→ Instructions to follow: The lines to repeat are those below from the one containing "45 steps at" down to the one containing "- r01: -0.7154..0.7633", both included; reproduce them exactly and nothing else.

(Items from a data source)
● ● ● ● ●
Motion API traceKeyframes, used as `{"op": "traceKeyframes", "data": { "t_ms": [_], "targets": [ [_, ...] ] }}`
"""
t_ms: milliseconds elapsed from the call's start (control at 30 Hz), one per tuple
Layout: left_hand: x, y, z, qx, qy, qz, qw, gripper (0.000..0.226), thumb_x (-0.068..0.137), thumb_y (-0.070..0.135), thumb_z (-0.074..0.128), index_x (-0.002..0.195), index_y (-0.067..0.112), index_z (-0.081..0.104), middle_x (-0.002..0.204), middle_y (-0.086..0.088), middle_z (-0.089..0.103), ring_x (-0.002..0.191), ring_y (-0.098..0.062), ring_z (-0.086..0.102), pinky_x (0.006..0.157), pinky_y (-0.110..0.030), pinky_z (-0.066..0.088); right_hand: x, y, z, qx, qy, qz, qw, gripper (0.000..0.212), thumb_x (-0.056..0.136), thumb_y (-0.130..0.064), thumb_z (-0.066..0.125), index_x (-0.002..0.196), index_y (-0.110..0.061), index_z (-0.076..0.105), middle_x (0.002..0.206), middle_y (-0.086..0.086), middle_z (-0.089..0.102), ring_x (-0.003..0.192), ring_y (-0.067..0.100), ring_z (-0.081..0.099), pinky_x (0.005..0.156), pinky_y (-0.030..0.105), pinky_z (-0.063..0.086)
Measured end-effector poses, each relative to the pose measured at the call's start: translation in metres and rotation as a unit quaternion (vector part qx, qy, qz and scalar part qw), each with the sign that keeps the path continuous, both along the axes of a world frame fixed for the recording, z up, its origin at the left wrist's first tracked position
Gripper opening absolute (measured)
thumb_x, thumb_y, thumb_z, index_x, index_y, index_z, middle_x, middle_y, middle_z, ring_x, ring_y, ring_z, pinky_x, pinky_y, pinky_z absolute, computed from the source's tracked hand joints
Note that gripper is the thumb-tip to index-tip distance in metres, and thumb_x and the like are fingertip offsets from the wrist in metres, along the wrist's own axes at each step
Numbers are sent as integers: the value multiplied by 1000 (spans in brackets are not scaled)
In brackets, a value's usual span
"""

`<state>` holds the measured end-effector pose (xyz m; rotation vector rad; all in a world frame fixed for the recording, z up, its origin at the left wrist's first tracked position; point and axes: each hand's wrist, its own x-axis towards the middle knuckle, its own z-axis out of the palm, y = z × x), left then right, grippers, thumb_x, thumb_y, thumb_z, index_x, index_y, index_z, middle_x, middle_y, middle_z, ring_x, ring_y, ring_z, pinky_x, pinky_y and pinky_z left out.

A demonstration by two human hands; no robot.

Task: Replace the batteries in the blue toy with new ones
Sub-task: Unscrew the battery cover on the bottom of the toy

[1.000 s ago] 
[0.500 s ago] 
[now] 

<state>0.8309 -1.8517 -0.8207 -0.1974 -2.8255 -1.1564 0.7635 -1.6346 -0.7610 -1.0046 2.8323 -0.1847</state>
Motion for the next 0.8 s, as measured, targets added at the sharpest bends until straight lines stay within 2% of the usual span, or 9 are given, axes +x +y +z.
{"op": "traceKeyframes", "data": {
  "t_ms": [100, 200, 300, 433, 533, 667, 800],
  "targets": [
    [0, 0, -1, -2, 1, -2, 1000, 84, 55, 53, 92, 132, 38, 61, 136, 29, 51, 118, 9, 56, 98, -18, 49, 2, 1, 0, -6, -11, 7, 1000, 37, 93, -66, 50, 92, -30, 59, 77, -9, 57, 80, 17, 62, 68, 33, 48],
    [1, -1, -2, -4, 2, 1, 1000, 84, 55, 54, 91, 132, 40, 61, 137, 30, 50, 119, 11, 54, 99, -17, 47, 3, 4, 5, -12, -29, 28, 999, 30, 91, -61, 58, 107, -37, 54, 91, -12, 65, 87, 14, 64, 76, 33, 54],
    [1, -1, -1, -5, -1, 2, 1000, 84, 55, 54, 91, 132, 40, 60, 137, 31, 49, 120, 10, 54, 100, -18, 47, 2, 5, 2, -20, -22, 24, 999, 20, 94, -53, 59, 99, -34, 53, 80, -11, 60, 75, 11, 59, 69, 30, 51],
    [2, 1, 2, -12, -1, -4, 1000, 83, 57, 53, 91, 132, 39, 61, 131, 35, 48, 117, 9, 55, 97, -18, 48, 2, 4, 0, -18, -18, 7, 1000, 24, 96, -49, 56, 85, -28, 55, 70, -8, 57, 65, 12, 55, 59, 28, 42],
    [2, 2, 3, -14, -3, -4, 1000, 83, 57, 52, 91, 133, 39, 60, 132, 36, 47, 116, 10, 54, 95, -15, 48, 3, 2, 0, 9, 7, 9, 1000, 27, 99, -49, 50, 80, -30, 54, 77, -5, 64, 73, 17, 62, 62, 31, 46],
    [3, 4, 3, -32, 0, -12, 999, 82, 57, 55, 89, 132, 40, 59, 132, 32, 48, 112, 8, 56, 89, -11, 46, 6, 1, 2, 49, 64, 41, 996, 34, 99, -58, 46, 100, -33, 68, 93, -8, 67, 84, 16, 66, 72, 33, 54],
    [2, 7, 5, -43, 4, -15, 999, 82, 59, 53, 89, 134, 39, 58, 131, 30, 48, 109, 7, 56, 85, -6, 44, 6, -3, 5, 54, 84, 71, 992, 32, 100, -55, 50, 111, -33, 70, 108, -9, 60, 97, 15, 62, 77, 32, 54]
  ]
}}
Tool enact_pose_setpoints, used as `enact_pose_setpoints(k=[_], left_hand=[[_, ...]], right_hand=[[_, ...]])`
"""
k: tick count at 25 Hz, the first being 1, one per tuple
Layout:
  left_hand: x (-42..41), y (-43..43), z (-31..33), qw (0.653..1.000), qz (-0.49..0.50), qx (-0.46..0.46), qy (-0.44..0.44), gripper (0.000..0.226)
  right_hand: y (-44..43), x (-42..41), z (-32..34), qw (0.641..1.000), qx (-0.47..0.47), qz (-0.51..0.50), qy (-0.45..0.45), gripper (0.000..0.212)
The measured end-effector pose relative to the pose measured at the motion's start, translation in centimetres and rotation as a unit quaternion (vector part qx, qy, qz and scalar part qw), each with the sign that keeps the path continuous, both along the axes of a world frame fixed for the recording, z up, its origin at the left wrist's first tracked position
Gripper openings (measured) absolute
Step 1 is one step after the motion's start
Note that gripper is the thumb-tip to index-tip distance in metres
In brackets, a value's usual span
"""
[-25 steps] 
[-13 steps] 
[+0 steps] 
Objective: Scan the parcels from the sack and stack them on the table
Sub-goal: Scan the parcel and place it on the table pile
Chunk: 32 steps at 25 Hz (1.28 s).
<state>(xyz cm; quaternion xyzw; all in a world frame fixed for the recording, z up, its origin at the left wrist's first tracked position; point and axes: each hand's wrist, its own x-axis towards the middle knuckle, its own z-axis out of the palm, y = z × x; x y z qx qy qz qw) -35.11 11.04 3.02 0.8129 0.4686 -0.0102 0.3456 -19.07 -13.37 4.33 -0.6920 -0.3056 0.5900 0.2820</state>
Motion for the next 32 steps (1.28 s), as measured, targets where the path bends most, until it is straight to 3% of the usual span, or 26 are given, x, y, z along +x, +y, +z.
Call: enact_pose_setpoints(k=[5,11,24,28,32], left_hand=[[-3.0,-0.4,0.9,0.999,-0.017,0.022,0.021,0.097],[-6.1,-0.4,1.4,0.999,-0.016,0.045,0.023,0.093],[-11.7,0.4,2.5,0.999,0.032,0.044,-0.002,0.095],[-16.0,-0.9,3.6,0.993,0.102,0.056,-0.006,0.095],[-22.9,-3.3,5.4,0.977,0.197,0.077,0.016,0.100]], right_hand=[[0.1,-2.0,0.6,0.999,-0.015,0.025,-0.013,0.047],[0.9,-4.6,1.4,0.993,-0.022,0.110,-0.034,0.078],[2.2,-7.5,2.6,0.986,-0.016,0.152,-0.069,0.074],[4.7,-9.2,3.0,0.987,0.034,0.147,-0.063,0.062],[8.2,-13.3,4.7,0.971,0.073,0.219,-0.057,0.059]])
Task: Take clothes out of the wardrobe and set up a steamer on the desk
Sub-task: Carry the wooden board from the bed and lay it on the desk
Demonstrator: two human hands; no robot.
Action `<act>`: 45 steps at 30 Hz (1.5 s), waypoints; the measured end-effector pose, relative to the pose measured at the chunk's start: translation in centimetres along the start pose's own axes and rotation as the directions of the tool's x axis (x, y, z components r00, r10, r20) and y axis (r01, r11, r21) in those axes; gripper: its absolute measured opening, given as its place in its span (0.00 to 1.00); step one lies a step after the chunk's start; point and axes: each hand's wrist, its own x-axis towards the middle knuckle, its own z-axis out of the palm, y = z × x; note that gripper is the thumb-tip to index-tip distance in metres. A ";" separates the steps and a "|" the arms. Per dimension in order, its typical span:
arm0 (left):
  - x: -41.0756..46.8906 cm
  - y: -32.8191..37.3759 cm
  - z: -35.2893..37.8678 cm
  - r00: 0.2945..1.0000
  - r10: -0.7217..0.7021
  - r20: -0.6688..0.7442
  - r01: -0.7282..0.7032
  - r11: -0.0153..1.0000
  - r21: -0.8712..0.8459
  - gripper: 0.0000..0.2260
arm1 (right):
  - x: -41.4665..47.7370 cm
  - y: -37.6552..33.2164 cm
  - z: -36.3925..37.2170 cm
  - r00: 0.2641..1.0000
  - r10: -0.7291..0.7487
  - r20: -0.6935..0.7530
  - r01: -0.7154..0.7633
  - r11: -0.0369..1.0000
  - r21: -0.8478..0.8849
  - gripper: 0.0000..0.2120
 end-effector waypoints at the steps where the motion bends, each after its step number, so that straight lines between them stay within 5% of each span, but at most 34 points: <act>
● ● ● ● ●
→ Exercise solution:
Action `<act>`: 45 steps at 30 Hz (1.5 s), waypoints; the measured end-effector pose, relative to the pose measured at the chunk's start: translation in centimetres along the start pose's own axes and rotation as the directions of the tool's x axis (x, y, z components r00, r10, r20) and y axis (r01, r11, r21) in those axes; gripper: its absolute measured opening, given as its place in its span (0.00 to 1.00); step one lies a step after the chunk's start; point and axes: each hand's wrist, its own x-axis towards the middle knuckle, its own z-axis out of the palm, y = z × x; note that gripper is the thumb-tip to index-tip distance in metres. A ";" separates the steps and a "|" the arms. Per dimension in order, its typical span:
arm0 (left):
  - x: -41.0756..46.8906 cm
  - y: -32.8191..37.3759 cm
  - z: -35.2893..37.8678 cm
  - r00: 0.2945..1.0000
  - r10: -0.7217..0.7021
  - r20: -0.6688..0.7442
  - r01: -0.7282..0.7032
  - r11: -0.0153..1.0000
  - r21: -0.8712..0.8459
  - gripper: 0.0000..0.2260
arm1 (right):
  - x: -41.4665..47.7370 cm
  - y: -37.6552..33.2164 cm
  - z: -36.3925..37.2170 cm
  - r00: 0.2641..1.0000
  - r10: -0.7291..0.7487
  - r20: -0.6935..0.7530
  - r01: -0.7154..0.7633

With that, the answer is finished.